Gina se sentó en la habitación privada… sus ojos escaneando su entorno… La habitación estaba silenciosa y era más grande de lo que esperaba… No parecía una habitación que mucha gente usara, probablemente una persona… “¿Qué le gustaría, señora?”, preguntó el hombre que la había llevado a la habitación… “Una botella de vino”, respondió y le dijo el tipo de vino… el hombre se fue, y finalmente pudo suspirar…
Finalmente, un poco de paz y tranquilidad… el hombre regresó unos minutos después con la botella de vino, y ella le dijo que podía irse… Quería estar sola… Gina se sirvió un vaso y recostó la espalda… cerró los ojos mientras tomaba un sorbo del vino…
¿Cómo iba a lidiar con Alex…? Ya no tenía idea de qué hacer. Michelle no le había hablado durante un tiempo, y ni siquiera se molestó en llamar…
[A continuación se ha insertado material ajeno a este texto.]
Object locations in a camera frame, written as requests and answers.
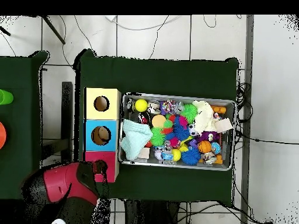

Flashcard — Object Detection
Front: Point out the wooden box with three holes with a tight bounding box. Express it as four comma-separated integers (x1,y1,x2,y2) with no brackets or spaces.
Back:
83,87,122,183

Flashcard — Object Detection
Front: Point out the clear mesh bin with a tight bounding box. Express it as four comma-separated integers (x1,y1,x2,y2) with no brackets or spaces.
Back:
118,92,237,172

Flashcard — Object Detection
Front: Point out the orange foam disc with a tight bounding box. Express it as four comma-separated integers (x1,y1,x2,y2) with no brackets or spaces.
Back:
151,114,167,129

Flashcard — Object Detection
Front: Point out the silver soda can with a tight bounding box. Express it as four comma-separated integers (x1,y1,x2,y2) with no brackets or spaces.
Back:
147,100,161,116

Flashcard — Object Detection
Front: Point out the mint green cloth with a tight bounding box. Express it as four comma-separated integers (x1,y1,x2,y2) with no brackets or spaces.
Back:
120,118,154,162

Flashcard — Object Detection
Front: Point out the yellow ball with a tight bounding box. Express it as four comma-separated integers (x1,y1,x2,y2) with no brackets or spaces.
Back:
134,98,148,113

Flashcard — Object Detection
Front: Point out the green spiky ball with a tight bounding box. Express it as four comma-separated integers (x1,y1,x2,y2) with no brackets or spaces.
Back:
181,103,199,123

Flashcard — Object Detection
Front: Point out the dark green table cloth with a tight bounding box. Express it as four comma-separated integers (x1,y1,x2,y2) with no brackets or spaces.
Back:
74,48,240,206
0,50,50,201

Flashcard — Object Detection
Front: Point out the blue spiky ball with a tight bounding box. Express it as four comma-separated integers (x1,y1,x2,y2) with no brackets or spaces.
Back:
181,146,201,166

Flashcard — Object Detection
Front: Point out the cream knitted cloth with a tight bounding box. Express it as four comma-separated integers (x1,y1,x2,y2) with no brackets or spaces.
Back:
192,100,220,136

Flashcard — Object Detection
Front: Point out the orange toy basketball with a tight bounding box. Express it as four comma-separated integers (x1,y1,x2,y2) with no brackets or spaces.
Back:
197,140,213,155

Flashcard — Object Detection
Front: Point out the plain wooden block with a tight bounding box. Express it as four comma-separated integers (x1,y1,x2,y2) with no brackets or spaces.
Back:
214,118,234,134

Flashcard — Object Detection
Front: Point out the black tripod leg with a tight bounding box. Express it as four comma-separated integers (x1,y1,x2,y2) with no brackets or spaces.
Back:
39,15,66,45

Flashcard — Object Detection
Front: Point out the green cup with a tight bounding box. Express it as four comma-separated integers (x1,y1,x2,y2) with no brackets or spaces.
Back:
0,88,15,106

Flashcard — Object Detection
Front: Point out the orange round object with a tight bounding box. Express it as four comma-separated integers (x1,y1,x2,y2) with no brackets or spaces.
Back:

¿Era hora de que buscara a alguien más…? Pensar en eso a solas, agotada… deseaba poder quedarse sola por el resto de su vida… Solo vivir en paz y hacer lo que quisiera sin que su día la presionara…
Sus ojos se abrieron lentamente y estaban llenos de lágrimas… Gina parpadeó para reprimir las lágrimas y tomó otro sorbo de su vino… no podía permitirse llorar… no tenía a nadie para consolarla, entonces, ¿de qué servía derramar una lágrima…?
Tal vez cuando finalmente lograra su objetivo, podría ser feliz… pero sabía en el fondo que eso nunca podría pasar… estaba destinada a ser infeliz.